**Work required:**
Keep every line of the data below that has the string "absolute" and present those lines.

Start of Block

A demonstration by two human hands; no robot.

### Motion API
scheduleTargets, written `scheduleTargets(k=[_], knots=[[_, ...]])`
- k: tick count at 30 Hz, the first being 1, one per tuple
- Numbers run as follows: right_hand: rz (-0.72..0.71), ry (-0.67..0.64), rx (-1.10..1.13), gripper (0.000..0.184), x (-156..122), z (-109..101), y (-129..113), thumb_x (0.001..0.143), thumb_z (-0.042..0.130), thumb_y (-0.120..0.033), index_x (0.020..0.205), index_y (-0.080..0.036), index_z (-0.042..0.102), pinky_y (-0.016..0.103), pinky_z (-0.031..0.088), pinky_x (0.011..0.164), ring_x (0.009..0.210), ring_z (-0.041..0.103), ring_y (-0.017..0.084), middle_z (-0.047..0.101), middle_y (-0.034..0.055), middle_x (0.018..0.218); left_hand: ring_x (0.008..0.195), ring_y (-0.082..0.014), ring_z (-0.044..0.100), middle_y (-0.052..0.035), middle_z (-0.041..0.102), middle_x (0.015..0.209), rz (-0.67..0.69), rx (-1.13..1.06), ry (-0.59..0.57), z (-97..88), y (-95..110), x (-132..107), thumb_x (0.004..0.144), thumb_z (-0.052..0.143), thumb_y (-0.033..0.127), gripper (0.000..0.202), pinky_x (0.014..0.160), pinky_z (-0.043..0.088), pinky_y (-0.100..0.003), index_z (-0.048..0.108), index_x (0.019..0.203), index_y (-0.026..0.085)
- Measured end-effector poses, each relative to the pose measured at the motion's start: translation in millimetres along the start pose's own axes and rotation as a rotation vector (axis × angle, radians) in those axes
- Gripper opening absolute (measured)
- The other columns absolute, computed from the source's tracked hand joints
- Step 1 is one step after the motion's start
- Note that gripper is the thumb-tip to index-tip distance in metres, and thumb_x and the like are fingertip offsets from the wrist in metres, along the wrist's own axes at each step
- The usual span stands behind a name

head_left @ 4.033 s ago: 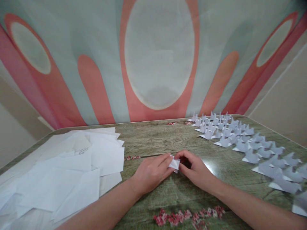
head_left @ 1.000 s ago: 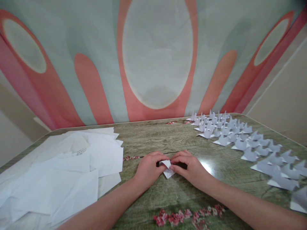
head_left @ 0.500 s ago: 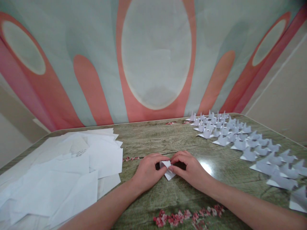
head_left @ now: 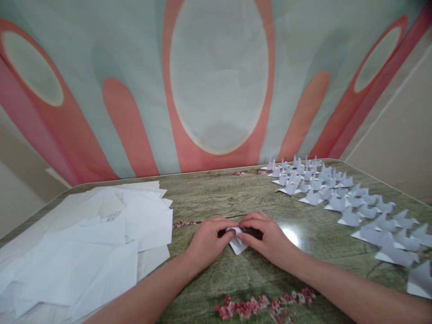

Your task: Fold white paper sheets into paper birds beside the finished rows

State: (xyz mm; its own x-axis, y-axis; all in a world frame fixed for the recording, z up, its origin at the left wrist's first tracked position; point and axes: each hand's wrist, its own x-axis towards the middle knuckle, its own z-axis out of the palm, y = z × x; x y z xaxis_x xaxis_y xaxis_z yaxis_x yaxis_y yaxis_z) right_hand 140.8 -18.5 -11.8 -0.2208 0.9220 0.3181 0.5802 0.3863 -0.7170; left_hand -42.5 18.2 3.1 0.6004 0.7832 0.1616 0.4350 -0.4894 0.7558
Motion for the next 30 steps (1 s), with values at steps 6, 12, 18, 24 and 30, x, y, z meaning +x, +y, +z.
scheduleTargets(k=[6,12,18,24,30], knots=[[0.004,-0.005,0.001,0.011,1,-1,-1,0.079,0.062,-0.026,0.085,-0.022,0.07,0.033,0.042,0.076,0.083,0.055,0.019,0.065,0.004,0.086,0.085,-0.0152,0.062,0.0006,0.07,0.092,0.001,-0.033,0.016,0.8,-1,0,0.08,0.053,0.017,0.023,0.081,0.046,-0.026,0.07,0.094,0.024],[0.033,-0.002,0.009,0.01,0,0,0,0.076,0.064,-0.022,0.084,-0.022,0.07,0.032,0.042,0.077,0.084,0.055,0.019,0.065,0.0034,0.085,0.085,-0.0141,0.062,0.0005,0.069,0.094,0.021,-0.026,0.026,-1.0,6,-2,0.081,0.05,0.016,0.028,0.081,0.045,-0.024,0.068,0.1,0.025],[0.042,-0.005,0.014,0.011,0,-1,0,0.076,0.064,-0.02,0.085,-0.022,0.07,0.032,0.042,0.077,0.084,0.055,0.018,0.065,0.0031,0.086,0.087,-0.0159,0.061,-0.0004,0.069,0.095,0.019,-0.011,0.002,-2.2,10,-2,0.081,0.054,0.025,0.022,0.082,0.045,-0.025,0.068,0.098,0.023],[0.042,-0.002,0.017,0.009,1,-1,-3,0.078,0.063,-0.023,0.083,-0.022,0.07,0.03,0.041,0.078,0.084,0.055,0.017,0.064,0.0024,0.085,0.085,-0.0152,0.061,0.0007,0.069,0.093,0.022,-0.052,0.02,1.7,3,-1,0.083,0.055,0.03,0.019,0.08,0.044,-0.024,0.069,0.095,0.023],[0.03,0.0,0.008,0.01,0,-1,-2,0.079,0.062,-0.027,0.083,-0.021,0.069,0.03,0.04,0.077,0.083,0.055,0.017,0.064,0.0022,0.084,0.084,-0.0148,0.061,-0.0006,0.069,0.092,0.053,-0.062,0.01,1.1,0,-1,0.084,0.054,0.028,0.019,0.079,0.044,-0.024,0.069,0.095,0.023]])
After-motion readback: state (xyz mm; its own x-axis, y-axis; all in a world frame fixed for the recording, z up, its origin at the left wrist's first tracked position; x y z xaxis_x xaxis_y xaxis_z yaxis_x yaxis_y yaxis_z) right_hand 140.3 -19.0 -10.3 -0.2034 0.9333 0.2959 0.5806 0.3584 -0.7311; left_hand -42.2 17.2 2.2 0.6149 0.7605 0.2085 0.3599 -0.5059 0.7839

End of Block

**Response for this exercise:**
- Gripper opening absolute (measured)
- The other columns absolute, computed from the source's tracked hand joints

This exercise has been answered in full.